Avec une longueur de 70 km, la Bourbre contrôle à sa confluence avec le Rhône une surface topographique de 750 km2.
Drainé depuis le début du siècle par divers canaux rejoignant la Bourbre ou ses affluents, ce bassin versant reste en grande partie marécageux, malgré un point culminant à 771m. NGF. La faible pente présentée par les courbes hypsométriques vers les basses altitudes est caractéristique des bassins versants à vastes zones inondables.
L’arrêté préfectoral n°88929 du 8 mars 1988 a retenu classe 1B comme objectif de qualité pour la Bourbre, rivière figurant sur la liste des milieux prioritaires dans le département de l’Isère.
Cet objectif ambitieux implique un effort de dépollution particulièrement important. A ce propos, la commune de Bourgoin-Jallieu a donc récemment augmenté la capacité de traitement de sa station.
Du fait de la qualité médiocre des eaux et de l’artificialisation de son lit, la flore et la faune aquatiques de la Bourbre ne présentent pas d’intérêt particulier.
Le peuplement piscicole de la Bourbre, rivière de première catégorie, est peu diversifié et peu abondant. On note la présence de population réduites de vairons, de loches franches et de truites.
L’agglomération de Bourgoin-Jallieu a été touchée par les crues successives de la Bourbre de 1988 et 1993 : crue du 11 octobre 1988 : environ 60m3/s et crue du 9 octobre 1993 : environ 85 et 90m3/s.

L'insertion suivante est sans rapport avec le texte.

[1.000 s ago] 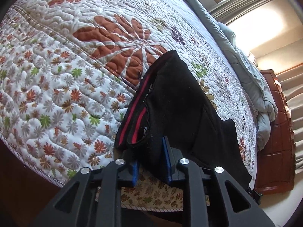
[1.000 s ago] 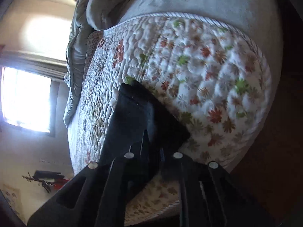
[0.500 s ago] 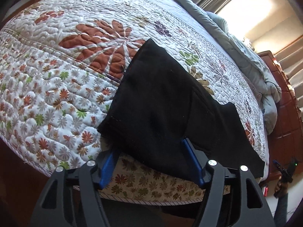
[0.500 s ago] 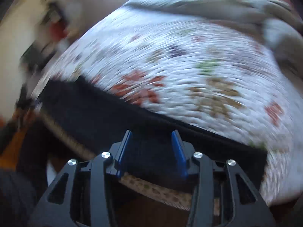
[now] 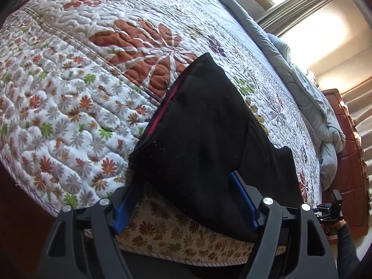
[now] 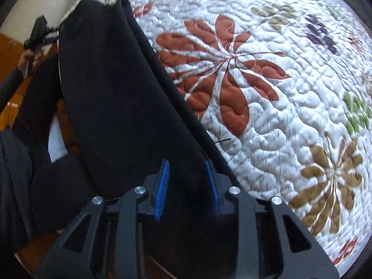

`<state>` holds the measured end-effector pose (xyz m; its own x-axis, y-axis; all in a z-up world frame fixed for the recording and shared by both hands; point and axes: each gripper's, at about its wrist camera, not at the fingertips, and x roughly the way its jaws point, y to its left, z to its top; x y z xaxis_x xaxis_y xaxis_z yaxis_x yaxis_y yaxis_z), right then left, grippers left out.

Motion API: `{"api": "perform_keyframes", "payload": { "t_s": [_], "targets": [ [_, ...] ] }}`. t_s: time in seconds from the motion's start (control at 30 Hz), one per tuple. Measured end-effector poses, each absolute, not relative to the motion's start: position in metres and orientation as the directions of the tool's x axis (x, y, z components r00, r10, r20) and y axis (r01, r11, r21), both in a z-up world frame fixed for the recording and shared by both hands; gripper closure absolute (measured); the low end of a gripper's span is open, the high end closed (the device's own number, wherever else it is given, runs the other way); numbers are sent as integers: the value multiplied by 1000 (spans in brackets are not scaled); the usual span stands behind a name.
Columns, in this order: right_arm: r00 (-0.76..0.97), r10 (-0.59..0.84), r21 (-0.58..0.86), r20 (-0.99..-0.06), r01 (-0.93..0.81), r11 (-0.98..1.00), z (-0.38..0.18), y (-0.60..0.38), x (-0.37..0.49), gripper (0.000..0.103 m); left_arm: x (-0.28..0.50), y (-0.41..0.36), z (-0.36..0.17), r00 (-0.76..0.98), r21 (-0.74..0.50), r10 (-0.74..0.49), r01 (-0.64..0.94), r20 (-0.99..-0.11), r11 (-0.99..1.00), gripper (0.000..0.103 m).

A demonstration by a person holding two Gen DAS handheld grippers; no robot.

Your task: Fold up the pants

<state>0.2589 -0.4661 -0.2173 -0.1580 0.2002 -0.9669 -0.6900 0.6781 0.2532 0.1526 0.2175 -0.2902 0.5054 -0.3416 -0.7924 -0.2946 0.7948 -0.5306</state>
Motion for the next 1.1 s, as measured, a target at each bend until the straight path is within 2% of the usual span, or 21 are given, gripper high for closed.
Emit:
{"api": "perform_keyframes", "payload": {
  "t_s": [0.03,0.07,0.1,0.13,0.17,0.23,0.33,0.43,0.47,0.53,0.73,0.87,0.9,0.97,1.0,1.03,1.1],
  "targets": [
    [-175,206,269,-963,-688,674,-219,-466,261,77,153,217,-291,503,-529,-340,-298,-794,795,26],
    [-185,209,279,-960,-687,671,-220,-467,262,89,154,217,-291,503,-529,-339,-302,-795,793,26],
    [-189,204,277,-961,-691,668,-220,-466,264,95,154,217,-291,504,-530,-338,-304,-795,791,26],
    [-187,195,270,-963,-697,664,-220,-467,266,98,154,217,-291,505,-531,-338,-306,-794,790,26],
    [-188,193,270,-963,-699,663,-219,-466,268,98,154,217,-291,506,-530,-336,-306,-794,791,26],
    [-186,192,267,-964,-704,658,-218,-465,270,91,153,216,-291,506,-528,-335,-306,-795,792,26],
    [-202,186,275,-962,-712,646,-220,-461,270,72,154,215,-292,505,-530,-337,-308,-795,790,25],
    [-219,161,271,-962,-723,635,-229,-452,269,72,153,215,-293,505,-535,-341,-311,-793,786,25],
    [-224,160,274,-961,-722,635,-229,-450,270,75,153,215,-293,505,-536,-341,-312,-793,784,25],
    [-219,167,274,-961,-709,650,-229,-450,274,99,153,215,-294,505,-536,-341,-312,-793,784,25],
    [-167,205,263,-964,-691,673,-210,-460,284,101,152,216,-293,516,-541,-339,-310,-786,782,25],
    [-178,227,288,-957,-650,703,-220,-468,292,101,151,221,-294,525,-554,-346,-311,-777,773,25],
    [-177,216,279,-960,-654,703,-225,-465,291,100,152,222,-294,523,-555,-348,-312,-778,771,25],
    [-183,213,281,-960,-653,704,-228,-463,288,90,152,222,-294,519,-551,-347,-312,-781,774,25],
    [-174,208,271,-962,-654,706,-228,-462,287,79,153,223,-293,519,-548,-344,-311,-782,776,25],
    [-164,199,258,-966,-652,713,-224,-464,287,61,155,223,-291,523,-546,-339,-312,-782,778,25],
    [-121,215,243,-969,-627,740,-205,-479,286,59,162,222,-289,515,-533,-332,-309,-790,788,25]
  ]
}}
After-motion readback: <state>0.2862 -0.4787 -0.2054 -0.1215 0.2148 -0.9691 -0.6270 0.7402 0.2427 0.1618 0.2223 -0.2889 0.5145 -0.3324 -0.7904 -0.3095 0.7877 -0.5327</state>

La ville a été également touchée par les crues du Bion auxmêmes dates ainsi qu’en 1990 et en septembre 1993 pour les points les plus vulnérables.
C’est pourquoi la ville a réalisé des travaux pour le renforcement des berges soit par enrochement classique, soit par des techniques végétales issues du génie biologique. C’est à dire utilsant l' aptitude naturelle de certains végétaux à développer un important système racinaire constituant ainsi une véritable armature qui stabilise la berge.
Une ripisylve est alors recréée. Elle permet à la fois de résoudre les problèmes d’érosion de berge et de redonner à la berge ses propriétés naturelles de manière à reconstituer un milieu de plus grande diversité floristique et faunistique tout en améliorant le patrimoine paysager.